About 80 Labour Party members met at Heartlands, Redruth, yesterday (Saturday) for the first-ever Cornwall Labour Party conference. Attendees represented all six of the local Constituency Labour Parties (CLPs) in Cornwall.
The conference was called to launch the start of a policy-making process which will lead to a manifesto for the Cornwall Council elections in 2021. Dozens of Labour Party members have already indicated an enthusiasm for seeking election as Cornwall councillors, suggesting that for the first time in history Labour will contest every seat in the County Hall council chamber.
Anna Gillett, chair of the Cornwall Labour Party, opened the conference
The conference had been planned for several months and organisers were irritated that several re-scheduled dates had failed to avoid a clash with the large anti-Brexit demonstration in London.
A good-luck message from party leader Jeremy Corbyn said: “Sorry that I cannot be with you today for the first Cornwall Labour Party Conference. It sounds like a fantastic initiative, and exactly what is needed to see future Labour gains in Cornwall.
“Labour is now the biggest political party in Western Europe, and on the ground organisation around the country is central to our Party's success.
“The mission of the Labour movement must not just be to form the next government, but also to organise ourselves in every town, city and village in the country. I have been lucky to witness this in action on my previous visits to Cornwall and I am thrilled to hear that, thanks to all your hard work and effort, our movement continues to grow!
“By doing this important work, we can shine a light on the injustices of life for so many under this failed Tory government, but at the same time, we can give people hope for the better world that is possible if we come together, learn from each other, and demand that change is made.
“That is how we will end austerity; end the destruction of our environment and our seas; redistribute wealth and power; and rebuild Britain so that our society really does work for the many, not the few.
“Thank you all again for the brilliant work that you do and all the best with the conference.”
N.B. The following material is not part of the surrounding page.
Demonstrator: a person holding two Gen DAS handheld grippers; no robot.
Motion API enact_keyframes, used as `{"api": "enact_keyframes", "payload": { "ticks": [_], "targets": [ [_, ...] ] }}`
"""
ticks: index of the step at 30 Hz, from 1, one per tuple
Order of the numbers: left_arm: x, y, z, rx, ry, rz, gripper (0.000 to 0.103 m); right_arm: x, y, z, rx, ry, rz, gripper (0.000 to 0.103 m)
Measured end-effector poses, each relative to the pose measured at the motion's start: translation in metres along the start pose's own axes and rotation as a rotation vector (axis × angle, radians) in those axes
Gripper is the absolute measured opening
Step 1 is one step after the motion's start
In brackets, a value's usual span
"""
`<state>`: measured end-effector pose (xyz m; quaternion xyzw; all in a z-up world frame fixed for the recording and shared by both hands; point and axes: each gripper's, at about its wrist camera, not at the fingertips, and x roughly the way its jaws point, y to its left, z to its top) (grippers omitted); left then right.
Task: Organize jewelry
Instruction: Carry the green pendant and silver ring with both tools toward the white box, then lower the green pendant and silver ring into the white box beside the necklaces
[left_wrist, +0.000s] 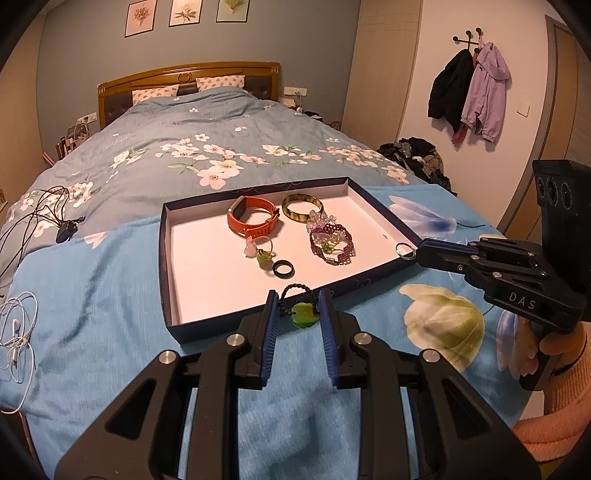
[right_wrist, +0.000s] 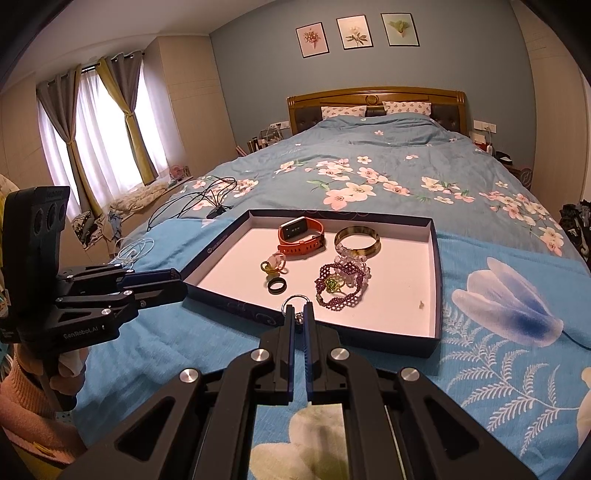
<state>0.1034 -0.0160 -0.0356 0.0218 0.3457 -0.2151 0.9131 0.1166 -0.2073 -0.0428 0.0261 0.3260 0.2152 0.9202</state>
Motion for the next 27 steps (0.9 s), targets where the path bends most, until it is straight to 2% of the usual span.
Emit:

Mr Corbyn added that he hoped to visit Cornwall again soon.
The conference heard from economist Neil McInroy (above), of the Manchester-based Centre for Local Economic Strategies, widely credited as the “brains” behind the Preston-model of local government which encourages wealth to stay within local communities.
Mr McInroy told the conference it was clear that much of the European Union investment in Cornwall, over 20 years, had been spent outside of the county and had failed to produce the permanent structural improvements for which it was intended.
An early draft of one of the policy documents produced for the conference said Labour in Cornwall wanted to produce “the most imaginative, creative, best-researched and most accurately-costed manifesto local government has ever seen.”
Cornwall Labour Party executive member Deborah Hopkins at yesterday's conference
The executive of the Cornwall Labour Party is now collating the policy ideas suggested during workshop sessions yesterday, preparing to send them out to local CLPs for debate and possible amendment.
Camborne, Redruth and Hayle prospective Parliamentary candidate, Paul Farmer, addressed the conference and led the workshop session on local education policies
For those with sufficient energy, the conference concluded with live music.